■ Exercise
Using the records below, give again exactly the lines from the line that contains "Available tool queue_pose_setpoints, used" through the line that contains "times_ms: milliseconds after", both ends included, and only those.

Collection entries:

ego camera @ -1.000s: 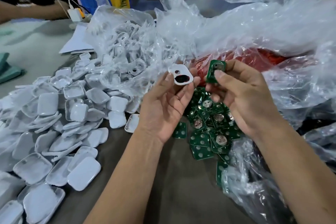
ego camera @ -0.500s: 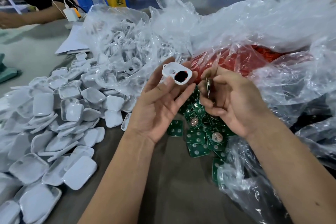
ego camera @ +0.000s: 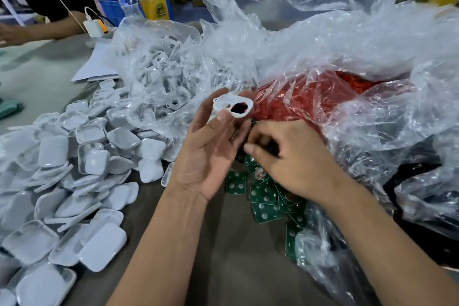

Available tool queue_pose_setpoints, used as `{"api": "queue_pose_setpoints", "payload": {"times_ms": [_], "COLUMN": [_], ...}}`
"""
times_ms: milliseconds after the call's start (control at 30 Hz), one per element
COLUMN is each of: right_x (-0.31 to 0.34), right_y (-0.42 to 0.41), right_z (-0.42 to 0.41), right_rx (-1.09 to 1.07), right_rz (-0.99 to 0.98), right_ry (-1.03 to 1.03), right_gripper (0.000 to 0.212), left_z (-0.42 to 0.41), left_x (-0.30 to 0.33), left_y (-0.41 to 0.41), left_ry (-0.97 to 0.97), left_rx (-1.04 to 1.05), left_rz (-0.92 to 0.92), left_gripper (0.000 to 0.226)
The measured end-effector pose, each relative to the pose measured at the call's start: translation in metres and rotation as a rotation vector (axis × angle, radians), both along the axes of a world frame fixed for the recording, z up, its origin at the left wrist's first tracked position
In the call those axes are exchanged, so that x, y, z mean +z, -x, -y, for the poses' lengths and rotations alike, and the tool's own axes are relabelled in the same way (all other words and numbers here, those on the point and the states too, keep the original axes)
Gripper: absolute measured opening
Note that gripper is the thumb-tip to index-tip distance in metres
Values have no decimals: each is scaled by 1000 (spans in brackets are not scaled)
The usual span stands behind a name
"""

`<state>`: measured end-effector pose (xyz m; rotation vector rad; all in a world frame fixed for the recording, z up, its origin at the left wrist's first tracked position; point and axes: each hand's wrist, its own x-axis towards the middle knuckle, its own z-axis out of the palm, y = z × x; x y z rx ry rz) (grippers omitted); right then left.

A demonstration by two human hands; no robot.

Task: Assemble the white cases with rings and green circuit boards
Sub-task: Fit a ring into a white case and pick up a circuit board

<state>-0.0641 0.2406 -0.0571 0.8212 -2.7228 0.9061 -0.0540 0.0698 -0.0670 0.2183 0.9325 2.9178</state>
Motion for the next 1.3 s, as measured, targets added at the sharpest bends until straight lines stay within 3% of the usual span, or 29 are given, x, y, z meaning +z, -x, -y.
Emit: {"api": "queue_pose_setpoints", "payload": {"times_ms": [100, 300, 400, 500, 567, 667, 767, 967, 1200, 1300], "right_x": [-1, 38, 91, 137, 153, 159, 154, 113, 81, 75], "right_y": [-2, 10, 38, 86, 121, 158, 187, 212, 239, 244], "right_z": [5, -9, -37, -78, -115, -160, -184, -197, -175, -169], "right_rx": [21, -215, -377, -615, -823, -962, -857, -680, -635, -665], "right_rz": [-137, -260, -324, -341, -238, -123, -119, 294, 227, 99], "right_ry": [-77, 264, 319, 117, -103, -321, -428, -670, -1032, -1108], "right_gripper": [4, 3, 9, 18, 23, 29, 29, 28, 37, 37], "left_z": [0, 0, -6, -15, -23, -35, -40, -36, -36, -35], "left_x": [-1, -1, -3, -1, 4, 12, 10, 1, -6, -6], "left_y": [-1, 1, 2, 4, 11, 25, 32, 41, 49, 50], "left_ry": [-14, -58, -17, -34, -62, -105, -87, -82, -93, -91], "left_rx": [-11, -28, -60, -125, -159, -161, -189, -233, -209, -222], "left_rz": [7, 20, 14, -23, -51, -31, -46, -20, 20, 9], "left_gripper": [47, 72, 68, 62, 52, 68, 72, 71, 70, 69]}}
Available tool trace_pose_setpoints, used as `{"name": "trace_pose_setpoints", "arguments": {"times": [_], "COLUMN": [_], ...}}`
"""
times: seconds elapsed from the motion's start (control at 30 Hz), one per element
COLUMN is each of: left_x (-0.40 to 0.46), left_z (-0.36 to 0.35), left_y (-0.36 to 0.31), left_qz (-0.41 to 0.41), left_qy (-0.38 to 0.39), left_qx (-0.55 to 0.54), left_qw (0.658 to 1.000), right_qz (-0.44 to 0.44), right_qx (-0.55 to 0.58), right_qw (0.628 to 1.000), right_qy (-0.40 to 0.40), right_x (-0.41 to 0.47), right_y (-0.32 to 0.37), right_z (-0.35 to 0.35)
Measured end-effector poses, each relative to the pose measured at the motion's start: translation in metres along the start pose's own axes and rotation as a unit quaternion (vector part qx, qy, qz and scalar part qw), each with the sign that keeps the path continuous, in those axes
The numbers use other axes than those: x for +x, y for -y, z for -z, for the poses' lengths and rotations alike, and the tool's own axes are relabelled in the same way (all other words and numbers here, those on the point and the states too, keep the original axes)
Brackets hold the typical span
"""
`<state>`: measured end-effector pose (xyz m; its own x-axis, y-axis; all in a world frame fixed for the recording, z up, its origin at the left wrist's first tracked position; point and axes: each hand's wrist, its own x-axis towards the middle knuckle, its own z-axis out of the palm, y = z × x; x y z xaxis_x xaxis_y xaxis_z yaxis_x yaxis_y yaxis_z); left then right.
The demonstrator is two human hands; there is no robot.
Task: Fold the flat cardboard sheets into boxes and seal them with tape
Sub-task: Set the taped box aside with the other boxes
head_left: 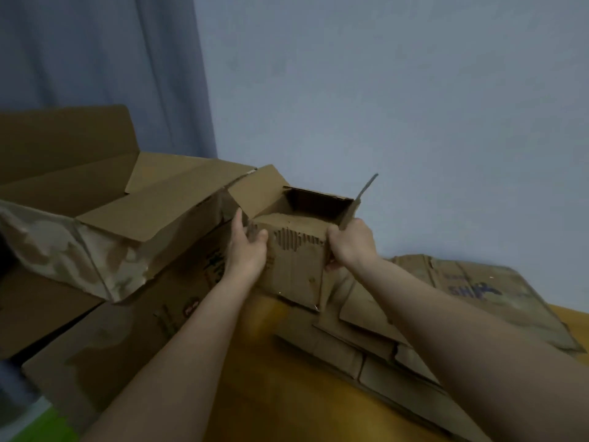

■ Answer space
Available tool queue_pose_setpoints, used as `{"api": "queue_pose_setpoints", "payload": {"times_ms": [_], "COLUMN": [_], ...}}`
"""
times_ms: milliseconds after the call's start (control at 30 Hz), one per element

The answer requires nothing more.